#### What is required:
Check each line below for the word "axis". Then give only how many lines have it.

#### Input data:
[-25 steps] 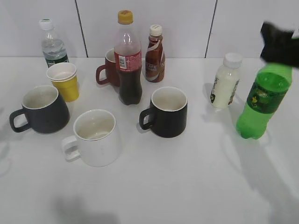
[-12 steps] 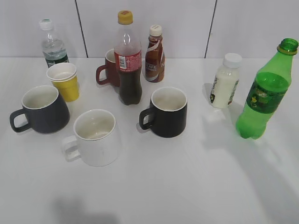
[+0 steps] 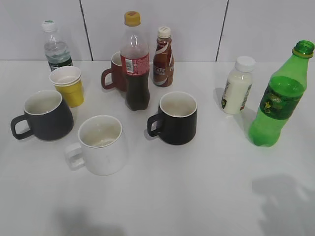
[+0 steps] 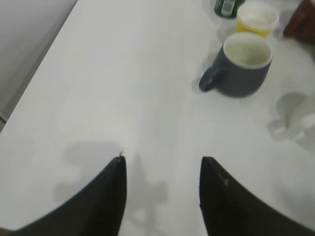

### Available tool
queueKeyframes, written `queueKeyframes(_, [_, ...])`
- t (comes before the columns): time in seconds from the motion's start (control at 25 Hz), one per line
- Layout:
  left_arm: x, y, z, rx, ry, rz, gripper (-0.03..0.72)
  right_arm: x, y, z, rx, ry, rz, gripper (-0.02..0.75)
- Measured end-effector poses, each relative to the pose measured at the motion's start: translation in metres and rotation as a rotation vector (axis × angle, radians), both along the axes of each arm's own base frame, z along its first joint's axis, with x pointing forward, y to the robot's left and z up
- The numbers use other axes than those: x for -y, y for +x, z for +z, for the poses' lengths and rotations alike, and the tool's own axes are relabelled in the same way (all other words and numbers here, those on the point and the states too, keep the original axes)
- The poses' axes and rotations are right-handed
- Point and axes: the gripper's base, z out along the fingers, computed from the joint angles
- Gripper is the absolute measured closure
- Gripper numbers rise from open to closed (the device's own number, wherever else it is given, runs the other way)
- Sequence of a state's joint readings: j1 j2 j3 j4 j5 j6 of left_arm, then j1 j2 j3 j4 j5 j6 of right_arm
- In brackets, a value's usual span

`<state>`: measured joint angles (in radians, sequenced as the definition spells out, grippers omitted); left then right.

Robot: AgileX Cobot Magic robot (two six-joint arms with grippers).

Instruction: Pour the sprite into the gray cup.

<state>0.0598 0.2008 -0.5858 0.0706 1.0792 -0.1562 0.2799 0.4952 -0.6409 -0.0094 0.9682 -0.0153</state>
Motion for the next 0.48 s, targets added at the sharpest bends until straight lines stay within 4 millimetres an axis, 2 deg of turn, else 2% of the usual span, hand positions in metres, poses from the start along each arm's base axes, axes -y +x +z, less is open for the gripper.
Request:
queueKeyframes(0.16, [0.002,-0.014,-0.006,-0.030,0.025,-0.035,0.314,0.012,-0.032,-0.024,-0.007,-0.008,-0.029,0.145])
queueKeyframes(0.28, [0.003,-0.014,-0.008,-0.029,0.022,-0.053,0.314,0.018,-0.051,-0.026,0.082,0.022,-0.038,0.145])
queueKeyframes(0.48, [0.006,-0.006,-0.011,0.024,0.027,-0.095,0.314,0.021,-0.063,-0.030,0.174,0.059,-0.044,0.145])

#### The answer:
2